- Williamson Mountain Location within Oregon

Highest point
- Elevation: 6,304 ft (1,921 m) NGVD 29
- Prominence: 1,024 ft (312 m)
- Coordinates: 43°55′25″N 121°49′29″W﻿ / ﻿43.9236574°N 121.824861°W

Geography
- Location: Deschutes County, Oregon, U.S.
- Parent range: Cascades
- Topo map: USGS Elk Lake

Geology
- Mountain type: Shield volcano
- Last eruption: Pleistocene

Climbing
- Easiest route: Hiking

= Williamson Mountain =

Mountain peak in Oregon

Williamson Mountain, elevation 6304 ft, is a peak in the Cascade Range in the U.S. state of Oregon. It is named after Lt. Robert S. Williamson, who with Lt. Philip Sheridan took part in the Pacific Railroad Surveys in central Oregon in 1855. The United States Board on Geographic Names approved the name in 1931. Before that, the peak was known by its Chinook Jargon name of Leloo Mountain (Wolf Mountain), derived from the French le loup (the wolf).

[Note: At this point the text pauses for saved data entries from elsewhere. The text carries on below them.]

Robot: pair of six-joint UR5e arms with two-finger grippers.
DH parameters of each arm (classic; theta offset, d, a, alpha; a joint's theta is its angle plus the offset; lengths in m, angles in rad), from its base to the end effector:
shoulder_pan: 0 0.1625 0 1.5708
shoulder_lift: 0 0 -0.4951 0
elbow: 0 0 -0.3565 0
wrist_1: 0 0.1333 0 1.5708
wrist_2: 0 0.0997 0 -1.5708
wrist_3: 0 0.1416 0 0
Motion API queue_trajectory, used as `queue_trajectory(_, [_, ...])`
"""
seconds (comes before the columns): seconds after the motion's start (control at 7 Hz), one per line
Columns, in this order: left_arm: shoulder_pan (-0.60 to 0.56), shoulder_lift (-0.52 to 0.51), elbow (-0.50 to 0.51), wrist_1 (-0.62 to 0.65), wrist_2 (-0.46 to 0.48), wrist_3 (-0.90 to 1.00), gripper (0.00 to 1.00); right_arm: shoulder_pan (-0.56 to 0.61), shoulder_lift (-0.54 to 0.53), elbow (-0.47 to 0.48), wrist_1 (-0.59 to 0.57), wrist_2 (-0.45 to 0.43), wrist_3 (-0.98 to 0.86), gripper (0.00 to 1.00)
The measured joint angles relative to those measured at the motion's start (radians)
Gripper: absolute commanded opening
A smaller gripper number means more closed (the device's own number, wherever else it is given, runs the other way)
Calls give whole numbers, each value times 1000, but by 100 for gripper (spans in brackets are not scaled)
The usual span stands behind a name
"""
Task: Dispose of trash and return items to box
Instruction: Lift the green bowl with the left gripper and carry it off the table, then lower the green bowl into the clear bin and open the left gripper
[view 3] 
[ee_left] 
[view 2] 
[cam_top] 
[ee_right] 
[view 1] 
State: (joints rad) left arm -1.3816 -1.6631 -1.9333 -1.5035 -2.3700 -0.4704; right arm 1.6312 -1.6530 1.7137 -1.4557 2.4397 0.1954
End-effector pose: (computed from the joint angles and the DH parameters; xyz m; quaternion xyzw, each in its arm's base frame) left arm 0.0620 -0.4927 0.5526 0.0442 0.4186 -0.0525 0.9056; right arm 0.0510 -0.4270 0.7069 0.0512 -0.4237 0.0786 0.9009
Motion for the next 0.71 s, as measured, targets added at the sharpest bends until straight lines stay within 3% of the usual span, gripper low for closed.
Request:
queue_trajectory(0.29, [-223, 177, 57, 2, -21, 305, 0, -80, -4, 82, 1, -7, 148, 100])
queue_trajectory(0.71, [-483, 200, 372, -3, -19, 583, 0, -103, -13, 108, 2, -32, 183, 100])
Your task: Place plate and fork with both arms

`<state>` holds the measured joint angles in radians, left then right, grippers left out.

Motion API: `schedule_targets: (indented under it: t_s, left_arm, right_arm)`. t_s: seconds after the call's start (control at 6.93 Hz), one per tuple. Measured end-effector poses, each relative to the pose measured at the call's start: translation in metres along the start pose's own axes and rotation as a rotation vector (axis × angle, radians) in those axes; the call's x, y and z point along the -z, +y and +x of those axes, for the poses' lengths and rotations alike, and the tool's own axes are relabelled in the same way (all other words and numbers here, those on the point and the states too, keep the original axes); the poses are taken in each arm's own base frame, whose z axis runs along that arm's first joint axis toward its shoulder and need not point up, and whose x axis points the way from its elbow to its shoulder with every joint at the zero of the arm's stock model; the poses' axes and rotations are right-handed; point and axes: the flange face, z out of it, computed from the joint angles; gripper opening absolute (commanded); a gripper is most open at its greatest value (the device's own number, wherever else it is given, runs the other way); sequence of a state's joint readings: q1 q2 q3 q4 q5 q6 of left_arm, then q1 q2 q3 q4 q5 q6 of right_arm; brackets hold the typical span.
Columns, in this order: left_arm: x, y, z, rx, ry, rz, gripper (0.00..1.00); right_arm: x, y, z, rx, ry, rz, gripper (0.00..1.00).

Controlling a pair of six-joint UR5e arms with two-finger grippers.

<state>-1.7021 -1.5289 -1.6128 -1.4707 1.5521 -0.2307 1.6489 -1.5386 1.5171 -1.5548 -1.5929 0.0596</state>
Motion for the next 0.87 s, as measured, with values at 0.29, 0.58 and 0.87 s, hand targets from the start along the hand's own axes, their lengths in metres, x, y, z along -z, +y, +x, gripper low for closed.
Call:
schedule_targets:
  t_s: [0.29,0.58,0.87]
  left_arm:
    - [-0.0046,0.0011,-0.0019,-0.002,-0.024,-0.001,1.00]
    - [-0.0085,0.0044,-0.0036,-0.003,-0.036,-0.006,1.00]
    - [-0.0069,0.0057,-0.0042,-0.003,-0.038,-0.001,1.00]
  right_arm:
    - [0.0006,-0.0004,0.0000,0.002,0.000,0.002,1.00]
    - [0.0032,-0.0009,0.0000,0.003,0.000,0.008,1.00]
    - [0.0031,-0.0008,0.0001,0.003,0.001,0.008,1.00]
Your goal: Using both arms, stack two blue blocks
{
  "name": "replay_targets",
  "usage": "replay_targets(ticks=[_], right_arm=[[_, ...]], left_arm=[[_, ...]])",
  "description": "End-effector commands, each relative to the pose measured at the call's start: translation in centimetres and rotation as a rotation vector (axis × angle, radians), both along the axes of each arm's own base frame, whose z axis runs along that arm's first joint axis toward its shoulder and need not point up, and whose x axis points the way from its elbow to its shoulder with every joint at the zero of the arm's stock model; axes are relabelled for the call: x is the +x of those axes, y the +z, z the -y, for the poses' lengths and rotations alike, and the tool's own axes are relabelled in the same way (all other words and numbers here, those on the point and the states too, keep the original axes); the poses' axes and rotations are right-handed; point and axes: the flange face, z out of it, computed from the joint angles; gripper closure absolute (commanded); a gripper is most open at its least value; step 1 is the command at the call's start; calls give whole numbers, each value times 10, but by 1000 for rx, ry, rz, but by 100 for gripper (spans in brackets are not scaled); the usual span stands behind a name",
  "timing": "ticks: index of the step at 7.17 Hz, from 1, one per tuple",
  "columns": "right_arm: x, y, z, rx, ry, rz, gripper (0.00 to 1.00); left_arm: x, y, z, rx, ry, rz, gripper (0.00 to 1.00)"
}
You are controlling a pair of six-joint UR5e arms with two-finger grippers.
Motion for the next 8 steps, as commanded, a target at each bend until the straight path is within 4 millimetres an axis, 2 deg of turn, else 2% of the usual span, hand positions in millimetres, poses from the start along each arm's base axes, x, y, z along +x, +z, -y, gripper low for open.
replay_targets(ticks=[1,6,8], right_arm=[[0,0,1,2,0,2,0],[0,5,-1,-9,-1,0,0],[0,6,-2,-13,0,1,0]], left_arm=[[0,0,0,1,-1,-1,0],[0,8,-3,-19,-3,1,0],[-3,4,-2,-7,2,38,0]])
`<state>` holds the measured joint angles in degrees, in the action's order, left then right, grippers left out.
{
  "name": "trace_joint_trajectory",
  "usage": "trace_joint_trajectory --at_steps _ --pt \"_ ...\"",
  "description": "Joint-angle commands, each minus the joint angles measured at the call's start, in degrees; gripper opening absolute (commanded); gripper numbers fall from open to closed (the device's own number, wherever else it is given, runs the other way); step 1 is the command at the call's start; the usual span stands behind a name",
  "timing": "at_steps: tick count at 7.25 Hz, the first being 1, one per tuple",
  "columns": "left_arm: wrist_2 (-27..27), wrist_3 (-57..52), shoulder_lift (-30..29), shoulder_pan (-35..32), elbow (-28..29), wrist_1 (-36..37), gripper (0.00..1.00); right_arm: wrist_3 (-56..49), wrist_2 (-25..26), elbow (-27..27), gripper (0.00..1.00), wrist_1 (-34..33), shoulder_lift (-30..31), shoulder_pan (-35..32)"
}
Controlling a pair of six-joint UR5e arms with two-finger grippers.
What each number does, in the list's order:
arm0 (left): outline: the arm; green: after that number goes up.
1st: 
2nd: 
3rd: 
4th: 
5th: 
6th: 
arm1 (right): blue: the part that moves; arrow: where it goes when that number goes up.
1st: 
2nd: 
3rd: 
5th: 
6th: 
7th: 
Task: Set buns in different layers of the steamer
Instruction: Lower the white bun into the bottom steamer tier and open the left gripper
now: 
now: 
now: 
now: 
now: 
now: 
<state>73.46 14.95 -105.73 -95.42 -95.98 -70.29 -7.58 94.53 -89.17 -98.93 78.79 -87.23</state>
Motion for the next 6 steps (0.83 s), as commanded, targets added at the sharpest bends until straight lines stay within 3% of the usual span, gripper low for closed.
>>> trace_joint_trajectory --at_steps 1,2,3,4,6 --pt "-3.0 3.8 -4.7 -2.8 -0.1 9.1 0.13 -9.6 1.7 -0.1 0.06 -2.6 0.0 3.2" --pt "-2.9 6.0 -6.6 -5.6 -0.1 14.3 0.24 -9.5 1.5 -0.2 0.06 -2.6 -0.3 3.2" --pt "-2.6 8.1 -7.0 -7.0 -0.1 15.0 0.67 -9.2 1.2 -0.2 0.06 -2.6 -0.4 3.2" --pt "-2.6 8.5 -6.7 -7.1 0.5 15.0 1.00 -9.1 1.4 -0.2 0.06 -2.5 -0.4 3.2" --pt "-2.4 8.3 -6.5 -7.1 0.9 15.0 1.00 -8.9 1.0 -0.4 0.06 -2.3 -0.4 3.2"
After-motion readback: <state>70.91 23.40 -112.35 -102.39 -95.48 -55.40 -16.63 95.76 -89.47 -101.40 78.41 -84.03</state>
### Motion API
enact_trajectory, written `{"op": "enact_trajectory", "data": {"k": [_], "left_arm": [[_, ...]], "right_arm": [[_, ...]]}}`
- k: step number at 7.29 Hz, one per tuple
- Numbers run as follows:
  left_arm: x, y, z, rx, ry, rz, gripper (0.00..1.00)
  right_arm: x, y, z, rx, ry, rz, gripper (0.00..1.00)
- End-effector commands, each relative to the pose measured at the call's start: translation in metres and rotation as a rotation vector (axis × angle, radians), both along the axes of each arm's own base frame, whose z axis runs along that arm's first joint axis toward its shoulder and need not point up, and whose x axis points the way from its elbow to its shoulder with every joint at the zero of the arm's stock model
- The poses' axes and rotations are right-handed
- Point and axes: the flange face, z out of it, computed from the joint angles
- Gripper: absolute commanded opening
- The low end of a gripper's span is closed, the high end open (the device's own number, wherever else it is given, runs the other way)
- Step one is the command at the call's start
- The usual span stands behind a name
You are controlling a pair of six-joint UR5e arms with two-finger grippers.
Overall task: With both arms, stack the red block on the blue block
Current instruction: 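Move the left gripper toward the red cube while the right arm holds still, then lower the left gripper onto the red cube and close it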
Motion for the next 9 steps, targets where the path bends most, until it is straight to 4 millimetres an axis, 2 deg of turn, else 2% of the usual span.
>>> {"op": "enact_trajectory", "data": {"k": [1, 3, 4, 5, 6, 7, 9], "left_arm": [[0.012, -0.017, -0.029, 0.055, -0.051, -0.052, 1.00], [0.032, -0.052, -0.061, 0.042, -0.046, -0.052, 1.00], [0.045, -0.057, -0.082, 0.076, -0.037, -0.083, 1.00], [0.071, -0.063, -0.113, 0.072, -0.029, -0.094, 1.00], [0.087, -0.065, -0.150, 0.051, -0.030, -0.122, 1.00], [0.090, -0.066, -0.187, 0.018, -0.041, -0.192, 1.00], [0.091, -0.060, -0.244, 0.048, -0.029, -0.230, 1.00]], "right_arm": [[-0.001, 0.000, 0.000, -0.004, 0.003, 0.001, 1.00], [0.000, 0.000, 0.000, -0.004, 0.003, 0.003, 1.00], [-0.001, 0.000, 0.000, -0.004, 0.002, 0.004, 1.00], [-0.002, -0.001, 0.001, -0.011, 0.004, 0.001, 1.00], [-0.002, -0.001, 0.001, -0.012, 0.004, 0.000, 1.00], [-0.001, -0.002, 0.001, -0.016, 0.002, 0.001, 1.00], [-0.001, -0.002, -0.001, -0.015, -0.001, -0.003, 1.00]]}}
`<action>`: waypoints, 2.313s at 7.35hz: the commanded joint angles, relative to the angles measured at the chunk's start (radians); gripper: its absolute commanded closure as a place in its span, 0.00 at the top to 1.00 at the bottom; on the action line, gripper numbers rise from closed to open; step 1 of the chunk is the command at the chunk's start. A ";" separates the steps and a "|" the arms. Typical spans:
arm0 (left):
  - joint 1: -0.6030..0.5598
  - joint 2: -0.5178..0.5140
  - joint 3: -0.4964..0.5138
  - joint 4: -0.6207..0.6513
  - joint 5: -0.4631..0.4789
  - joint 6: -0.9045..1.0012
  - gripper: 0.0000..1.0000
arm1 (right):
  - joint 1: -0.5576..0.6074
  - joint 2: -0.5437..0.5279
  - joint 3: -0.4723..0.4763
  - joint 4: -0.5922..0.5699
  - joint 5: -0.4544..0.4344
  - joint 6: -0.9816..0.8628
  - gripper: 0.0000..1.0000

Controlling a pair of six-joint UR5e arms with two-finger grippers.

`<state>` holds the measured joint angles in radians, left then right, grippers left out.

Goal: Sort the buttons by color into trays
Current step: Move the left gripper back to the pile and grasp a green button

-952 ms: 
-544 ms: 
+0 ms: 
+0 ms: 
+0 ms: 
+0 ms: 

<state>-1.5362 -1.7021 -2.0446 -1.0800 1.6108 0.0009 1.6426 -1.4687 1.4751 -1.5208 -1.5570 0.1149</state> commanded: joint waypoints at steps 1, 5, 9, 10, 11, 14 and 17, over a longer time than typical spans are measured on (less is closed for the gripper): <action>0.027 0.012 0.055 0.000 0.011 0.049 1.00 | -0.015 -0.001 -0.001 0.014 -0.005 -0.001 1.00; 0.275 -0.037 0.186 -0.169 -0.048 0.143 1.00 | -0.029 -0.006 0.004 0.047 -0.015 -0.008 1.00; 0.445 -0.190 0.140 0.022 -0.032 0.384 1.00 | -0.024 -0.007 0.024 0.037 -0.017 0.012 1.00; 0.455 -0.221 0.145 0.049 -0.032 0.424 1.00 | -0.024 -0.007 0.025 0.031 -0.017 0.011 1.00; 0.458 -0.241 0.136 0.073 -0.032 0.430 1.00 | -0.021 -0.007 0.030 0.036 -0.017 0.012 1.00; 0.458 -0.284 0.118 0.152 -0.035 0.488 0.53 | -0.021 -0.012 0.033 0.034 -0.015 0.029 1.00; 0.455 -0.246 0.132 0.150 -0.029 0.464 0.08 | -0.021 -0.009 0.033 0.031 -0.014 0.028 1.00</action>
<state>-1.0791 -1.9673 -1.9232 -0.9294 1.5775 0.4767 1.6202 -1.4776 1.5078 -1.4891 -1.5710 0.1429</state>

The mountain lies slightly east of the border between Lane County and Deschutes County in the Deschutes National Forest and the Three Sisters Wilderness, southwest of Mount Bachelor. The Six Lakes Trail crosses the mountain between Lucky Lake to the southeast and Senoj Lake to the northwest. Forest Road 46 (Lava Lake Road) is about 2 mi east of the mountain.